"Tell me once more"—she said, as she rose from her seat upon a fallen tree, and prepared to go on her way—"those counting words you told me last week. I tried to tell them to my mother—but I couldn't remember them all. They made us laugh so."

"Aye, they're the owd words," said the shepherd complacently. "We doan't use 'em now. But my feyther minds how his feyther used allus to count by 'em."

And he began the catalogue of those ancient numerals by which the northern dalesman of a hundred years ago were still accustomed to reckon their sheep, words that go back to the very infancy of man.

"Yan—tyan—tethera—methera—pimp; sethera—lethera—hovera—dovera—dick."

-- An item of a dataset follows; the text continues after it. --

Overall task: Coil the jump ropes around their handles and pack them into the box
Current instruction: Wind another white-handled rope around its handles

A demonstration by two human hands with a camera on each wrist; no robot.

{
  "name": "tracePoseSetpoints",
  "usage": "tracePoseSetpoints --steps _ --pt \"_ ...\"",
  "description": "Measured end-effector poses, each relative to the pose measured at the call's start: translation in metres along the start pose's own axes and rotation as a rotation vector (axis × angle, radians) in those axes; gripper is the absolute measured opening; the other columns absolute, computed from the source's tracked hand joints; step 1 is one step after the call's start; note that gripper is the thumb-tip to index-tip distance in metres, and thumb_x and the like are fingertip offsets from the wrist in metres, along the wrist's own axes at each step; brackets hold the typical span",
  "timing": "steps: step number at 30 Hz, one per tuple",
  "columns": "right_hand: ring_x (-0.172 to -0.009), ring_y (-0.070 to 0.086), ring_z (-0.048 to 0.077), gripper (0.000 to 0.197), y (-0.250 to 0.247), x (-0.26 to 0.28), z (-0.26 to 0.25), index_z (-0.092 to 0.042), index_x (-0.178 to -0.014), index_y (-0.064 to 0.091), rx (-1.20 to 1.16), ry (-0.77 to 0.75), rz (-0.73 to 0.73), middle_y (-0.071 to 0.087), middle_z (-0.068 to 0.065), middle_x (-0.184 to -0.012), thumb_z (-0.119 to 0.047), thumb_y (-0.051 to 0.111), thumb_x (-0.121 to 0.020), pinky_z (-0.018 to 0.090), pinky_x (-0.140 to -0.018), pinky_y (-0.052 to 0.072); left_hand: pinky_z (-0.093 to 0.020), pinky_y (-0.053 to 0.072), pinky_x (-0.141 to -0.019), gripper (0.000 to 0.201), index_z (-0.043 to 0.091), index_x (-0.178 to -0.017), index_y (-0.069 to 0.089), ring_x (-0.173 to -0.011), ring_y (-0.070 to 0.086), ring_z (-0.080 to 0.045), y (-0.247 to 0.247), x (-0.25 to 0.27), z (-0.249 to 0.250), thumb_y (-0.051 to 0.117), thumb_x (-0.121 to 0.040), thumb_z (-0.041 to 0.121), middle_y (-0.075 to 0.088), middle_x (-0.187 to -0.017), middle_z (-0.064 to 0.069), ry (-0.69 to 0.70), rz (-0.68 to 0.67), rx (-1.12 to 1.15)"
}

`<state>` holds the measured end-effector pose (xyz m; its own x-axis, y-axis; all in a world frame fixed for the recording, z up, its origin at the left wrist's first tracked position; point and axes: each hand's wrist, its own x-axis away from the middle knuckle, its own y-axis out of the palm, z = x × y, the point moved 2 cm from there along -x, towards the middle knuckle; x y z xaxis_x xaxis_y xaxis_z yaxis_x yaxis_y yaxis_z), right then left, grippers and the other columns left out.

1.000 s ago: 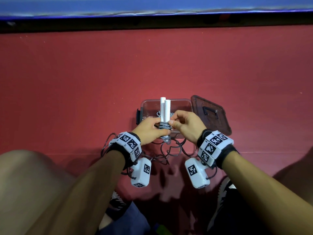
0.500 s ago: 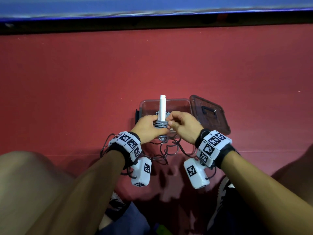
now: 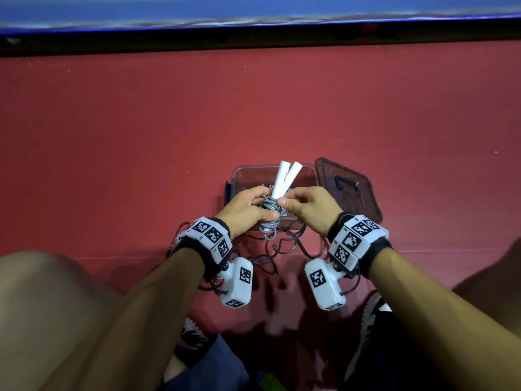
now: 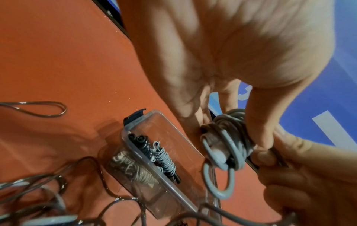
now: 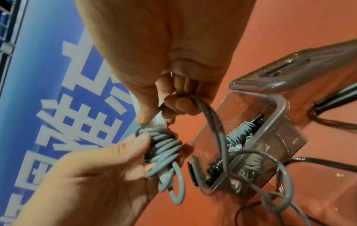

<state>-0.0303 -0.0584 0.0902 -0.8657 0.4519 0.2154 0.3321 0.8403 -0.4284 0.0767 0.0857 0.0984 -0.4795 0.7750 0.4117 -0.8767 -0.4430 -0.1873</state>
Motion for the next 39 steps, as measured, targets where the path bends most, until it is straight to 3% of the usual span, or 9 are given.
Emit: tracePoseSetpoints --steps 3,5,9,13,17,24,30,34,39 --pt "-0.058 0.044 0.022 0.038 0.001 0.001 -0.001 0.005 -0.089 0.067 -0.165 0.069 0.013 0.053 0.009 -0.067 -0.032 0.077 -0.087 0.035 -0.06 0.04 -0.045 0.044 -0.112 0.068 0.027 -0.132 0.065 -0.12 0.065 -0.019 -0.003 -0.006 -0.01 0.083 -0.067 0.037 0.07 -0.127 0.0 -0.036 0.003 0.004" --pt "-0.059 0.043 0.022 0.043 0.003 0.001 -0.001 0.011 -0.089 0.062 -0.216 0.091 0.005 0.051 0.011 -0.067 -0.029 0.077 -0.086 0.035 -0.059 0.039 -0.044 0.045 -0.11 0.054 0.025 -0.127 0.068 -0.116 0.067 -0.023 -0.002 -0.002 -0.006 0.079 -0.073 0.027 0.073 -0.12 -0.002 -0.027 -0.014 0.001" --pt "-0.054 0.044 0.017 0.031 0.005 0.001 0.003 -0.004 -0.083 0.061 -0.28 0.137 0.014 0.053 0.004 -0.061 -0.028 0.081 -0.083 0.032 -0.057 0.038 -0.04 0.054 -0.099 0.034 0.017 -0.119 0.063 -0.104 0.07 -0.023 0.003 0.002 0.002 0.067 -0.09 0.001 0.07 -0.119 -0.014 -0.007 -0.022 0.035" --pt "-0.052 0.05 0.01 0.03 0.005 0.002 0.003 -0.012 -0.078 0.06 -0.18 0.098 0.019 0.059 -0.003 -0.062 -0.031 0.082 -0.082 0.03 -0.058 0.043 -0.036 0.054 -0.101 0.032 0.012 -0.121 0.064 -0.107 0.07 -0.022 0.004 0.002 0.004 0.068 -0.091 0.001 0.072 -0.117 -0.011 0.02 -0.027 0.022" --pt "-0.057 0.055 0.01 0.018 0.002 0.002 0.002 -0.023 -0.085 0.069 -0.053 0.035 0.0 0.06 -0.009 -0.064 -0.037 0.08 -0.083 0.03 -0.061 0.045 -0.05 0.052 -0.103 0.027 0.017 -0.114 0.061 -0.109 0.07 -0.024 0.005 0.001 -0.002 0.066 -0.093 0.0 0.074 -0.115 -0.006 -0.023 -0.023 0.038" --pt "-0.061 0.054 0.012 0.007 0.002 0.002 -0.004 -0.007 -0.097 0.067 0.041 0.003 -0.108 0.062 0.0 -0.073 -0.01 0.063 -0.094 0.03 -0.066 0.047 -0.056 0.046 -0.108 0.019 0.021 -0.109 0.058 -0.117 0.067 -0.025 0.003 0.001 -0.005 0.059 -0.1 0.004 0.074 -0.111 0.001 -0.067 -0.024 0.07" --pt "-0.062 0.06 0.015 0.018 0.002 0.001 0.005 -0.012 -0.08 0.064 0.113 0.029 -0.014 0.066 -0.003 -0.066 -0.027 0.068 -0.091 0.041 -0.071 0.055 -0.054 0.048 -0.105 0.016 0.018 -0.109 0.071 -0.108 0.068 -0.039 0.003 0.0 -0.009 0.063 -0.095 0.025 0.07 -0.114 -0.023 -0.05 -0.007 0.134" --pt "-0.067 0.065 0.018 0.02 0.0 0.003 -0.001 -0.016 -0.08 0.063 0.158 -0.038 -0.052 0.07 0.0 -0.073 -0.032 0.067 -0.092 0.04 -0.073 0.056 -0.053 0.053 -0.101 0.024 0.021 -0.12 0.068 -0.112 0.068 -0.032 0.004 -0.002 -0.01 0.051 -0.104 0.016 0.071 -0.119 -0.017 -0.071 0.011 0.151" --pt "-0.068 0.058 0.018 0.003 -0.002 0.001 -0.004 -0.011 -0.087 0.064 0.073 -0.038 -0.173 0.062 -0.003 -0.072 -0.008 0.062 -0.087 0.046 -0.079 0.054 -0.071 0.045 -0.098 0.028 0.033 -0.116 0.06 -0.107 0.064 -0.033 0.001 -0.004 -0.01 0.049 -0.103 0.012 0.073 -0.109 -0.003 -0.091 0.069 0.144"
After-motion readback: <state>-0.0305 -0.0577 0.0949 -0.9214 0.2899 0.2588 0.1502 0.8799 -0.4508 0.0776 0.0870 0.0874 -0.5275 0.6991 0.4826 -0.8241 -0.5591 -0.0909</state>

Lydia's face dissolved in laughter—and when the old man delighting in her amusement went on to the compounds of ten, eleven, twelve, thirteen, and the rest:

"Yan-a-dick—tyan-a-dick—tethera-a-dick—methera-a-dick—bumfit."

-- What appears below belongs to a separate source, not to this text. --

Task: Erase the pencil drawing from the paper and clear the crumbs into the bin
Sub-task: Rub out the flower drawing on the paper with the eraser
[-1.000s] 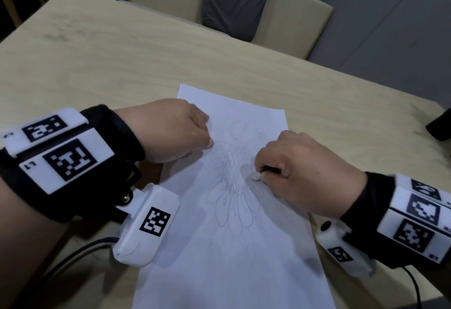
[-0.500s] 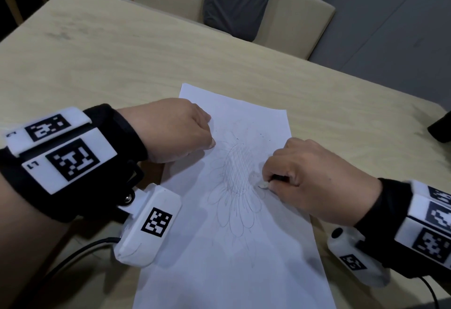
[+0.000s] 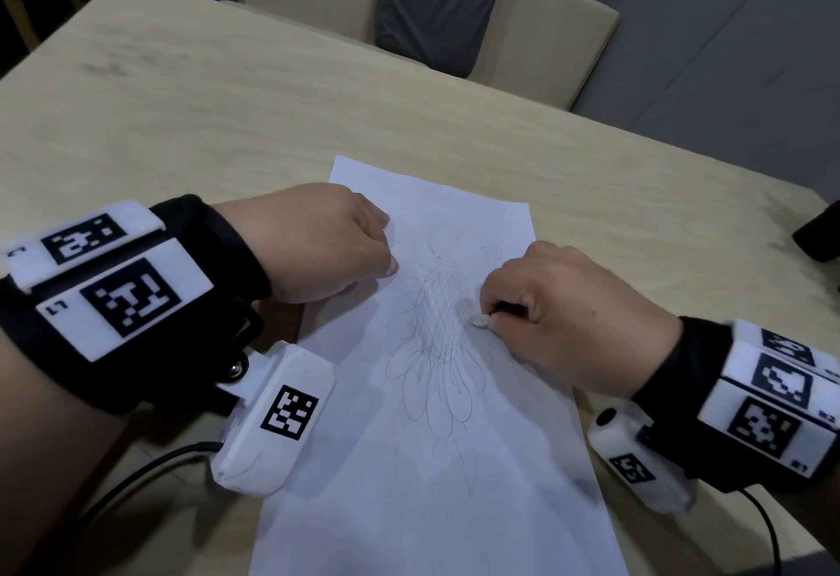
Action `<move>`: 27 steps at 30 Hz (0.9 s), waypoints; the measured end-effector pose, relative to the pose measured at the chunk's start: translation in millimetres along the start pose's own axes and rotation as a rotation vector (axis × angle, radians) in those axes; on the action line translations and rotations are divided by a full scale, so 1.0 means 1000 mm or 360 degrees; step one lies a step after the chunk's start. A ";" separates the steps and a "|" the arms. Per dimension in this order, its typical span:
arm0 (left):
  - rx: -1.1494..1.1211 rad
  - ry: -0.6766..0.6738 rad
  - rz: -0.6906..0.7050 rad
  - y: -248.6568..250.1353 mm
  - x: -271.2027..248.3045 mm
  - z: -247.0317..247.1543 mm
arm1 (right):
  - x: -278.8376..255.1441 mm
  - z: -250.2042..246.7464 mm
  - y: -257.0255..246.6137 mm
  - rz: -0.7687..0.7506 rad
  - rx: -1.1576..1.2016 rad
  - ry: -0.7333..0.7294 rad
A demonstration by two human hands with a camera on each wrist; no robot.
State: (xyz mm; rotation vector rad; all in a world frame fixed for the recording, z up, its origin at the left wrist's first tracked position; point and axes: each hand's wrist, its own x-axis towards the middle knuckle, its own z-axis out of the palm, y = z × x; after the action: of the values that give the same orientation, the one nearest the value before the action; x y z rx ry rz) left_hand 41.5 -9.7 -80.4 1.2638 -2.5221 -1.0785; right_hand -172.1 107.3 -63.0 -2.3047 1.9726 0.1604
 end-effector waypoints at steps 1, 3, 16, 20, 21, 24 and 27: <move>0.0000 0.0001 -0.0004 -0.001 0.000 0.000 | -0.002 0.000 0.001 -0.0008 0.0005 -0.0018; -0.0001 0.0006 0.0003 -0.003 0.002 0.001 | -0.005 0.000 0.001 -0.0014 0.0029 -0.0047; 0.0016 0.0010 0.0007 -0.001 0.001 0.000 | 0.002 -0.001 0.000 0.0041 -0.0097 -0.0010; 0.0025 -0.0005 0.0031 0.000 0.000 -0.001 | -0.006 -0.003 0.002 0.0022 -0.0062 -0.0077; 0.0029 -0.0006 0.0032 0.001 -0.001 -0.001 | -0.006 -0.003 0.002 0.0019 -0.0059 -0.0086; 0.0019 -0.0016 0.0031 0.002 -0.002 -0.002 | -0.001 -0.004 0.000 0.0058 -0.0100 -0.0028; 0.0014 -0.0012 -0.0004 0.003 -0.003 -0.001 | -0.002 -0.004 0.002 0.0045 -0.0111 -0.0048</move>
State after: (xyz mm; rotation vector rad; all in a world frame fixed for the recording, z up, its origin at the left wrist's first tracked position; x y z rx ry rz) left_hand 42.1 -7.3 -77.1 1.2680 -2.5342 -1.0764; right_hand -174.4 108.3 -58.9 -2.3019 2.0171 0.2688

At "bumfit" (fifteen) they both rocked with merriment, the old man carried away by the infection of hers.

"Go on," said Lydia—the tears of laughter in her eyes—"up to twenty, and then hear me say them."

"Yan-a-bumfit—tyan-a-bumfit—tethera-a-bumfit—methera-a-bumfit—giggot" (twenty).

"Giggot" set them both off again—and then Lydia—stumbling, laughing, and often corrected, said her lesson.